A missão da AbleGamers é tornar os games acessíveis a pessoas com deficiência. Isso significa, na prática, adaptar controles, orientar famílias, oferecer consultoria a estúdios e contribuir para combater o isolamento social por meio da experiência lúdica. Além do trabalho direto com jogadores, a organização também atua na formação de desenvolvedores por meio do framework APX – Accessible Player Experience, um conjunto de padrões de design que ajuda a tornar games mais acessíveis desde a concepção.

Mesmo assim, Negrão trouxe um dado que mostra o tamanho do desafio: apenas 28% dos estúdios do mundo implementam recursos de acessibilidade em seus jogos. Ele afirmou que há um movimento global, ainda incipiente, em direção à criação de selos e certificações para produtos acessíveis, além de discussões sobre como certificar estúdios que cuidam tanto da acessibilidade quanto da saúde mental de suas equipes.

Felipe Lobo complementou dizendo que muitos editais públicos passaram a exigir acessibilidade em projetos de jogos, mas nem sempre sabem como avaliar essa entrega e têm recorrido justamente a organizações como a AbleGamers e à própria comunidade para construir critérios.

Ao falar de equipes, Lobo destacou o papel de pessoas neurodivergentes na indústria de games – profissionais com TDAH, TEA ou outros perfis que, segundo ele, costumam trazer ordem, foco e sinceridade para times criativos, desde que tenham um ambiente seguro.

“Quando se dá um ambiente seguro, essa turma performa. É impressionante”, ele diz. “Muda ponteiro, entrega sistema de design em uma ou duas semanas, sem precisar de pressão, porque se sente protegida”.

Equilibrando rotina, limite e acolhimento

Ao final, a conversa se voltou para dentro de casa. Minutti perguntou aos debatedores como as famílias podem agir quando percebem que o jogo começa a limitar a vida social, afetar o sono ou desencadear crises de ansiedade em crianças e jovens.

Dr. Jimy lembrou que o game, por si só, não é vilão. Ao contrário, pode ser espaço de desenvolvimento cognitivo, treino de habilidades, inclusão social e ginástica mental, inclusive para idosos.

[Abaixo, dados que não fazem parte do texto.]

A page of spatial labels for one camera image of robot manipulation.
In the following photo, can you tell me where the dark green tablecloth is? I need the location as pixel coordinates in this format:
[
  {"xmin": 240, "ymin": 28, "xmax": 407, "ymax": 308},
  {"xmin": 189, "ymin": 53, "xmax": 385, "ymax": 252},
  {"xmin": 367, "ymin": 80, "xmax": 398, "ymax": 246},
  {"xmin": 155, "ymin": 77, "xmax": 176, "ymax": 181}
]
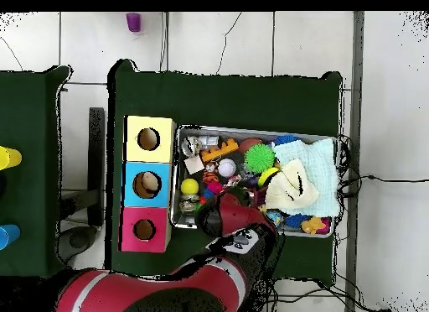
[
  {"xmin": 0, "ymin": 65, "xmax": 77, "ymax": 281},
  {"xmin": 106, "ymin": 58, "xmax": 344, "ymax": 288}
]

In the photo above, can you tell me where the cream knitted cloth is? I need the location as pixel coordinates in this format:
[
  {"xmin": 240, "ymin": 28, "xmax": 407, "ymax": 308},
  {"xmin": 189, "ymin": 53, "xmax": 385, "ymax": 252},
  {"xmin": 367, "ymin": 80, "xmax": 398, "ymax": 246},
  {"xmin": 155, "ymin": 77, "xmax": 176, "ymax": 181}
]
[{"xmin": 264, "ymin": 158, "xmax": 320, "ymax": 211}]

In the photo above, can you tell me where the light blue knitted cloth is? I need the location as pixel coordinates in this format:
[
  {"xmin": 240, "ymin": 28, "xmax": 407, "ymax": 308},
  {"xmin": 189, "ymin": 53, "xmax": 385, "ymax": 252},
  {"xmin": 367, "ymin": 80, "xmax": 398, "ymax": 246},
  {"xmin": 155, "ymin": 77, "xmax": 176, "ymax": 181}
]
[{"xmin": 272, "ymin": 138, "xmax": 340, "ymax": 218}]

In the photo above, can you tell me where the yellow ball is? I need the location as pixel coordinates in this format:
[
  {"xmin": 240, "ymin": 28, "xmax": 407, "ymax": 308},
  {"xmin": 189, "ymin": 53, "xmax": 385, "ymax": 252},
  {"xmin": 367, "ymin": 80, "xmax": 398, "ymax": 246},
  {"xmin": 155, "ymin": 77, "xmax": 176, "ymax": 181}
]
[{"xmin": 179, "ymin": 178, "xmax": 200, "ymax": 195}]

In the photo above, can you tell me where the yellow cup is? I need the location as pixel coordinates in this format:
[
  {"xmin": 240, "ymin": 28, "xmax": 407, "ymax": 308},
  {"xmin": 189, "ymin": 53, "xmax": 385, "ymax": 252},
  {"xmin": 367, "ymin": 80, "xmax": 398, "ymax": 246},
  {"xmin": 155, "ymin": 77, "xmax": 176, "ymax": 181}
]
[{"xmin": 0, "ymin": 145, "xmax": 23, "ymax": 171}]

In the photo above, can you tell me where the wooden cube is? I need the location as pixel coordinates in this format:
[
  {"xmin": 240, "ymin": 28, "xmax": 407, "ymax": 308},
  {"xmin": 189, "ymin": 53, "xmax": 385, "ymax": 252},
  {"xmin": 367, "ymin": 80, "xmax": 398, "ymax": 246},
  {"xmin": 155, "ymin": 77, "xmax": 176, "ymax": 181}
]
[{"xmin": 183, "ymin": 156, "xmax": 205, "ymax": 175}]

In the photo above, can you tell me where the white baseball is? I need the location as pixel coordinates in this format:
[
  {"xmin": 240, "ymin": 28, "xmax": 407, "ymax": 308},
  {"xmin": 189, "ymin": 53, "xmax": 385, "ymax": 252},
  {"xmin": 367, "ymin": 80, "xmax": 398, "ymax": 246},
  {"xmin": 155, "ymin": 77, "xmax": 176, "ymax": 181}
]
[{"xmin": 217, "ymin": 158, "xmax": 237, "ymax": 178}]

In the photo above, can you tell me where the dark grey oval pad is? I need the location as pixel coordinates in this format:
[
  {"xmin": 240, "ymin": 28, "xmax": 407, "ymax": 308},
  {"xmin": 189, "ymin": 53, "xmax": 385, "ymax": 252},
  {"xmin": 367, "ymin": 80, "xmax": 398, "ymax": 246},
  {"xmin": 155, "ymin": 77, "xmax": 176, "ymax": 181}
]
[{"xmin": 57, "ymin": 225, "xmax": 99, "ymax": 263}]

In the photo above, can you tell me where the green spiky ball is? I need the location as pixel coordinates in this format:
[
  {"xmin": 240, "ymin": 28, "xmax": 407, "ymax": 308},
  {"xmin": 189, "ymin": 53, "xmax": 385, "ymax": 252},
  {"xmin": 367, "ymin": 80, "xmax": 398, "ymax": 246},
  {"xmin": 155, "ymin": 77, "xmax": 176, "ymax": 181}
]
[{"xmin": 243, "ymin": 143, "xmax": 276, "ymax": 174}]

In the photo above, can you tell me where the black upright stand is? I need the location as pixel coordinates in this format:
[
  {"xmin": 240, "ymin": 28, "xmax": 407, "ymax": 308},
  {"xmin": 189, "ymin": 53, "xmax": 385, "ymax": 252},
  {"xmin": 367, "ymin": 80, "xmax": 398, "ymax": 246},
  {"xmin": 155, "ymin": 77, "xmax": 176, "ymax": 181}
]
[{"xmin": 59, "ymin": 107, "xmax": 106, "ymax": 227}]

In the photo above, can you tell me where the purple cup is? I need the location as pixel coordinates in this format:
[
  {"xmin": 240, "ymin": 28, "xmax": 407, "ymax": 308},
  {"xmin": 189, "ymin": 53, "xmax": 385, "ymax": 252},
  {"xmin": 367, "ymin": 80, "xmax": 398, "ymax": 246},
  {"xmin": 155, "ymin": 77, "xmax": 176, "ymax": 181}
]
[{"xmin": 126, "ymin": 12, "xmax": 142, "ymax": 34}]

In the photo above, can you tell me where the blue cup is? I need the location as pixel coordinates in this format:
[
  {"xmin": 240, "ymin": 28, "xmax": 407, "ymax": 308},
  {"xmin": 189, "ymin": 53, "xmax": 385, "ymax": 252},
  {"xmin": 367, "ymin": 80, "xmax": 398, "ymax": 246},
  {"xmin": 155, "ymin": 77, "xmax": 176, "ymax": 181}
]
[{"xmin": 0, "ymin": 223, "xmax": 22, "ymax": 251}]

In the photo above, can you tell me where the orange plastic block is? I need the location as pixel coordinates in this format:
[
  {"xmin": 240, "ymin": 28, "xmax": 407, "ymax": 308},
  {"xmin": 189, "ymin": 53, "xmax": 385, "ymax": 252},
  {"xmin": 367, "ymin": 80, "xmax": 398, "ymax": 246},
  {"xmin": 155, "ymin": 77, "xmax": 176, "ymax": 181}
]
[{"xmin": 199, "ymin": 138, "xmax": 240, "ymax": 163}]

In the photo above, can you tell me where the black cable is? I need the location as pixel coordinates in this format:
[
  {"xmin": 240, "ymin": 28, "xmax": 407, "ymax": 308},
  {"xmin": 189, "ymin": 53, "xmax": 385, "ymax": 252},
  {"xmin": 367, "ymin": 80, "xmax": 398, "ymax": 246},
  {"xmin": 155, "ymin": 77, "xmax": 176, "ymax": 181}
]
[{"xmin": 336, "ymin": 133, "xmax": 429, "ymax": 199}]

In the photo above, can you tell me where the shallow mesh bin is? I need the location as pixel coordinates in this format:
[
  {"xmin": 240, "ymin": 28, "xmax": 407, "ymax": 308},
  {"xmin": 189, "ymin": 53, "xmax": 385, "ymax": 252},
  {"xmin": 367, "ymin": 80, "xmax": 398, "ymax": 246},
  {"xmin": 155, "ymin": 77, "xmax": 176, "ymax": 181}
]
[{"xmin": 169, "ymin": 125, "xmax": 339, "ymax": 239}]

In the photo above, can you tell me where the wooden box with three holes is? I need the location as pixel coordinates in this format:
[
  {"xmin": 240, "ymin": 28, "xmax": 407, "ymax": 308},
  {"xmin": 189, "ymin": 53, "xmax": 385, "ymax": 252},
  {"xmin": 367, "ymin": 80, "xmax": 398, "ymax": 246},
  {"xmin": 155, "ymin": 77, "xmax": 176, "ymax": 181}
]
[{"xmin": 118, "ymin": 115, "xmax": 177, "ymax": 253}]

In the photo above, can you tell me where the crushed silver can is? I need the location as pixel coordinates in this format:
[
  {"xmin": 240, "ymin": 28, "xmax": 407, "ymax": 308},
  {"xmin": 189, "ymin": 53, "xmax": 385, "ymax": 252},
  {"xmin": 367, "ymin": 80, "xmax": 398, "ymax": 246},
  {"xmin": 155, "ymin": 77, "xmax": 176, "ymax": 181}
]
[{"xmin": 180, "ymin": 135, "xmax": 203, "ymax": 158}]

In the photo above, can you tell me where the brown toy football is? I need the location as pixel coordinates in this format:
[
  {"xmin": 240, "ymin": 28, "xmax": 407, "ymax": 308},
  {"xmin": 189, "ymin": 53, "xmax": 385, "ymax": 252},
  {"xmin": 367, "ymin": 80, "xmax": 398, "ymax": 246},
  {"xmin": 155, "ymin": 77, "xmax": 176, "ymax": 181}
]
[{"xmin": 238, "ymin": 138, "xmax": 264, "ymax": 153}]

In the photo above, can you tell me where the tiger striped toy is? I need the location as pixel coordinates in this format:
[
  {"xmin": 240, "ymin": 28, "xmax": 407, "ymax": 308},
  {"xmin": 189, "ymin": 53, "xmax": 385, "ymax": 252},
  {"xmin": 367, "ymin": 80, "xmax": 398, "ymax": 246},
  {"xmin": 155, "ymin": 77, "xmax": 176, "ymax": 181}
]
[{"xmin": 202, "ymin": 163, "xmax": 220, "ymax": 184}]

O problema aparece quando há excessos sem rotina e transtornos de base não tratados, como TDAH ou ansiedade social, que aumentam a tendência ao uso desregulado.

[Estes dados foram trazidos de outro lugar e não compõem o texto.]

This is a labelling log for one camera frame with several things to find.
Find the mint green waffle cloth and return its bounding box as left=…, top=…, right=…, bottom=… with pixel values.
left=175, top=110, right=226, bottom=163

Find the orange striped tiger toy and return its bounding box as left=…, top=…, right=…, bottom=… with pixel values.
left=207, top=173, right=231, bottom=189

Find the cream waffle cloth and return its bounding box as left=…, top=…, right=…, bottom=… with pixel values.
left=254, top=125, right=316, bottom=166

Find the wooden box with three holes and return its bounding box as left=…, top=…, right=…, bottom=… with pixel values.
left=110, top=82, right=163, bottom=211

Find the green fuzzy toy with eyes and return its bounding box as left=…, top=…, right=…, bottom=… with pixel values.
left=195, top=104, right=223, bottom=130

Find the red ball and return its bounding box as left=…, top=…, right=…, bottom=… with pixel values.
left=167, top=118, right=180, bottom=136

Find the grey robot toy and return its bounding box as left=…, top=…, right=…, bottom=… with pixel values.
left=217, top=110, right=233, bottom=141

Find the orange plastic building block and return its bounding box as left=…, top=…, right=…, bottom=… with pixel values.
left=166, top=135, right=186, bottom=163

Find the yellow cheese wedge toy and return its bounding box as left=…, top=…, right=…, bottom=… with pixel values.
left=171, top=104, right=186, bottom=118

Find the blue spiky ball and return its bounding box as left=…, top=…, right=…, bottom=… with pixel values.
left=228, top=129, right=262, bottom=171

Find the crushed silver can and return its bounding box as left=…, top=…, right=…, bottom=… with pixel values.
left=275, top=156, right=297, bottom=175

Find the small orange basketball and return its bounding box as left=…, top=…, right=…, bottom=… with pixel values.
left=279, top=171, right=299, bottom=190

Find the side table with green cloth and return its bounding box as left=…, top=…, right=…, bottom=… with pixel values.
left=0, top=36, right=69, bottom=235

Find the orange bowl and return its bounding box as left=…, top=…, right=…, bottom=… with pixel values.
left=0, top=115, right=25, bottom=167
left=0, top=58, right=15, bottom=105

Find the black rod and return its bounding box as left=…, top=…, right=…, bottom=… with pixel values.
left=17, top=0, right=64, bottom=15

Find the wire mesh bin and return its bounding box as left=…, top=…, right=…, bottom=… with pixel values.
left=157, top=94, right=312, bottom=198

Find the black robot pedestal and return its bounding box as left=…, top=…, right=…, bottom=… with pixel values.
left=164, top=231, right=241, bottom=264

Ele reforçou que cabe à família estabelecer horários, incentivar atividade física, cuidar da higiene do sono e observar sinais de adoecimento, buscando ajuda profissional quando necessário.

Felipe Negrão trouxe um contraponto otimista: os jogos também servem como ferramenta de reconexão familiar. Ele relatou atendimentos em que a adaptação de um controle permitiu que uma criança com deficiência passasse a jogar com o pai ou, em outros casos, que pais com limitações físicas voltassem a dividir o videogame com os filhos.

Em vários desses exemplos, o controle adaptado não é apenas um dispositivo: é o objeto que recoloca pessoas em diálogo, sentadas lado a lado, partilhando o mesmo tempo e o mesmo universo simbólico.